Action item: How many lines below include the word "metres"? State that number and nothing else.
>>>>
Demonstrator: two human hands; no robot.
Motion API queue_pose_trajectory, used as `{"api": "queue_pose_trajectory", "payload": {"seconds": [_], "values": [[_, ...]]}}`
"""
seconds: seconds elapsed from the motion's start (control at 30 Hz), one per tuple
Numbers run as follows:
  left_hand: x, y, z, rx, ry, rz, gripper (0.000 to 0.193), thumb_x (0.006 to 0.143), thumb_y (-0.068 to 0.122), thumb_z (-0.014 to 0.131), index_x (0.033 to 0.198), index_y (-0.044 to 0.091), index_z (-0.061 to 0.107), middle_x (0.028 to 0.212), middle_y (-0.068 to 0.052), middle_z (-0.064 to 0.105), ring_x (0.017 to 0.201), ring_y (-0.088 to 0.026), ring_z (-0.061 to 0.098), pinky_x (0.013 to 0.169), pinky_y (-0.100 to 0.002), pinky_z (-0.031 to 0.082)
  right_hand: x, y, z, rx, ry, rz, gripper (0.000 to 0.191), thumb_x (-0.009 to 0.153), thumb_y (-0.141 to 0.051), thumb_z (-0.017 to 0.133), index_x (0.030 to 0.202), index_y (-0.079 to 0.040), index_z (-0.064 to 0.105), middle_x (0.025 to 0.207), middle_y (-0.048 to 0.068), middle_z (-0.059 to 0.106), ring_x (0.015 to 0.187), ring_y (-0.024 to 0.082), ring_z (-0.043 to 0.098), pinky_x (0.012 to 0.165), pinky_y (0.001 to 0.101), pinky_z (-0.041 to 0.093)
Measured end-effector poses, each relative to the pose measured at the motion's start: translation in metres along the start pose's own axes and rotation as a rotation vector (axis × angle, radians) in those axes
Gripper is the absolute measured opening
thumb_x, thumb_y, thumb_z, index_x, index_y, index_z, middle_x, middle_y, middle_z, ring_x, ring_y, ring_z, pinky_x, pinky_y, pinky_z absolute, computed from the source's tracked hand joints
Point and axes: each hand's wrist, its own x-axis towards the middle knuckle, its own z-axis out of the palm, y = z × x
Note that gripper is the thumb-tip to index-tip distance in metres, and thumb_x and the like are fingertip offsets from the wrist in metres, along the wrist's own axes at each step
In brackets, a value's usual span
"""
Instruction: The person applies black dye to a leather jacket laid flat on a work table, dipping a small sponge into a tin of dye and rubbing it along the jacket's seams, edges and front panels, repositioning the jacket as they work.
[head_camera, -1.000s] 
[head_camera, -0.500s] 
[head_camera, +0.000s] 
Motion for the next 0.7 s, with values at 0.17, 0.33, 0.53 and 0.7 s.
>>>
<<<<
Answer to the exercise: 2